Which makes for an interesting thought / discussion; code is written to be read by humans first, executed by computers second. What would code look like if it was written to be read by LLMs? The way they work now (or, how they're trained) is on human language and code, but there might be a style that's better for LLMs. Whatever metric of "better" you may use.
Just a thought experiment, I very much doubt I'm the first one to think of it.

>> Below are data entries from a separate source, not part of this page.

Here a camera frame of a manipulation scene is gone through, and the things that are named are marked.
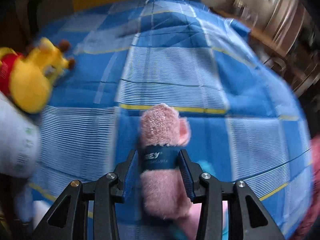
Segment white protein powder can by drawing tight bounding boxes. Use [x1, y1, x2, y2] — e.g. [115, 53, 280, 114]
[0, 94, 41, 178]

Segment pink towel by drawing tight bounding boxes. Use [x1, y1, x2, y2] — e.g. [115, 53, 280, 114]
[140, 103, 192, 219]

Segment blue plaid bed cover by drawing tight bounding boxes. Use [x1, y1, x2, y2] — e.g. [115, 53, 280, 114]
[30, 0, 312, 238]

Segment teal plush bear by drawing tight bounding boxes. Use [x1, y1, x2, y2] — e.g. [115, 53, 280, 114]
[171, 160, 228, 239]

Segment wooden desk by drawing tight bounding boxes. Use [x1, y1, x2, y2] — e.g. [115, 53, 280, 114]
[209, 7, 289, 60]

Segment pink curtain right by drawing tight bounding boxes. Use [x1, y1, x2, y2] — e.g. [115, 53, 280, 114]
[264, 0, 306, 55]

It's probably in the same line of "why doesn't an LLM just write assembly directly"
> It's probably in the same line of "why doesn't an LLM just write assembly directly"
My suspicion is that the "language" part of LLMs means they tend to prefer languages which are closer to human languages than assembly and benefit from much of the same abstractions and tooling (hence the recent acquisition of bun and astral).
The problem with that is that assembly isn't portable, and x86 isn't as dominant as it once was, so then you've got arm and x86(_64). But you could target the LLVM machine if you wanted.
LLMs read and write human-code because humans have been reading and writing human-code. The sample size of assembly problems is, in my estimate, too small for LLMs to efficiently read and write it for common use cases.
I liken it to the problem of applying machine learning to hard video games (e.g. Starcraft). When trained to mimic human strategies, it can be extremely effective, but machine learning will not discover broadly effective strategies on a reasonable timescale.
If you convert "human strategies" to "human theory, programming languages, and design patterns", perhaps the point will be clear.
But: could the ouroboric cycle of LLM use decay the common strategies and design patterns we use into inexplicable blobs of assembly? Can LLMs improve at programming if humans do not advance the theory or invent new languages, patterns, etc?